= Beginning of Section =

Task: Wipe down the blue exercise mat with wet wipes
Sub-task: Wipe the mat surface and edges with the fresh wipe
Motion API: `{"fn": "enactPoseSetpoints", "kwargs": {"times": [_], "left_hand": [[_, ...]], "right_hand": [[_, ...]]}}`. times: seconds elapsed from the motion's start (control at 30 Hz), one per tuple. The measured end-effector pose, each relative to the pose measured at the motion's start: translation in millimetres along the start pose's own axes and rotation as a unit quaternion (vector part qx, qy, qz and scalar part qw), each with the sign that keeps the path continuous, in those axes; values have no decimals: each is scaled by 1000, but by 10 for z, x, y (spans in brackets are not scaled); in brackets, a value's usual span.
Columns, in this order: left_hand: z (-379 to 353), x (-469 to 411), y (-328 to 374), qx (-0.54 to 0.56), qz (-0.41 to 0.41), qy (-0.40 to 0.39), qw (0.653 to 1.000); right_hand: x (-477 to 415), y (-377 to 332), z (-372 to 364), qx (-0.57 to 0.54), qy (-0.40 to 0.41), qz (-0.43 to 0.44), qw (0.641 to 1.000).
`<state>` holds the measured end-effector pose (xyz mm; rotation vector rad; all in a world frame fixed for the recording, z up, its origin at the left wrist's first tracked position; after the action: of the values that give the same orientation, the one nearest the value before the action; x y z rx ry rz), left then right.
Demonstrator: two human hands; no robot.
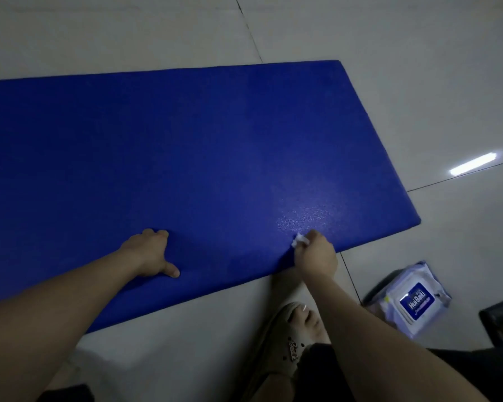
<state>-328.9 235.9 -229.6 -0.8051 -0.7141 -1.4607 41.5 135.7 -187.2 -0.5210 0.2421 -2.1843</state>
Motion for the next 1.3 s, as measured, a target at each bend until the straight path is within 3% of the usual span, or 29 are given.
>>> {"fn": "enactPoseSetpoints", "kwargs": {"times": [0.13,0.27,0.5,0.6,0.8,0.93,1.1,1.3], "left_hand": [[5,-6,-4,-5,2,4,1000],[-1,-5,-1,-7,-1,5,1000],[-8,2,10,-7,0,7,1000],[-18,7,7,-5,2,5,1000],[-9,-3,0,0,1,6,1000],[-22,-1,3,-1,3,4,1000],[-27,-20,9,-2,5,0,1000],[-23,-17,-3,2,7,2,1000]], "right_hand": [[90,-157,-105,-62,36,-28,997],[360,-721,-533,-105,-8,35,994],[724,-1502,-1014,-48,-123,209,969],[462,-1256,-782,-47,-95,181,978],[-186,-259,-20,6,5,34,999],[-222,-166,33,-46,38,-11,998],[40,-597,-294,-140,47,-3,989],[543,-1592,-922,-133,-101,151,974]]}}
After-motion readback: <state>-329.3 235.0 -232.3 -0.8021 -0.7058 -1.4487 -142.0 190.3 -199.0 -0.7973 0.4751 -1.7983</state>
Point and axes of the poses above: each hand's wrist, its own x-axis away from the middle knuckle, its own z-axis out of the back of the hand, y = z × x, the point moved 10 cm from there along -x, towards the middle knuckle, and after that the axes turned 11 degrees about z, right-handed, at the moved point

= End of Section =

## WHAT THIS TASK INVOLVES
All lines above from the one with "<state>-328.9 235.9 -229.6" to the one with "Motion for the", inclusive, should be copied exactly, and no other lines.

## TASK RESULT
<state>-328.9 235.9 -229.6 -0.8051 -0.7141 -1.4607 41.5 135.7 -187.2 -0.5210 0.2421 -2.1843</state>
Motion for the next 1.3 s, as measured, a target at each bend until the straight path is within 3% of the usual span, or 29 are given.

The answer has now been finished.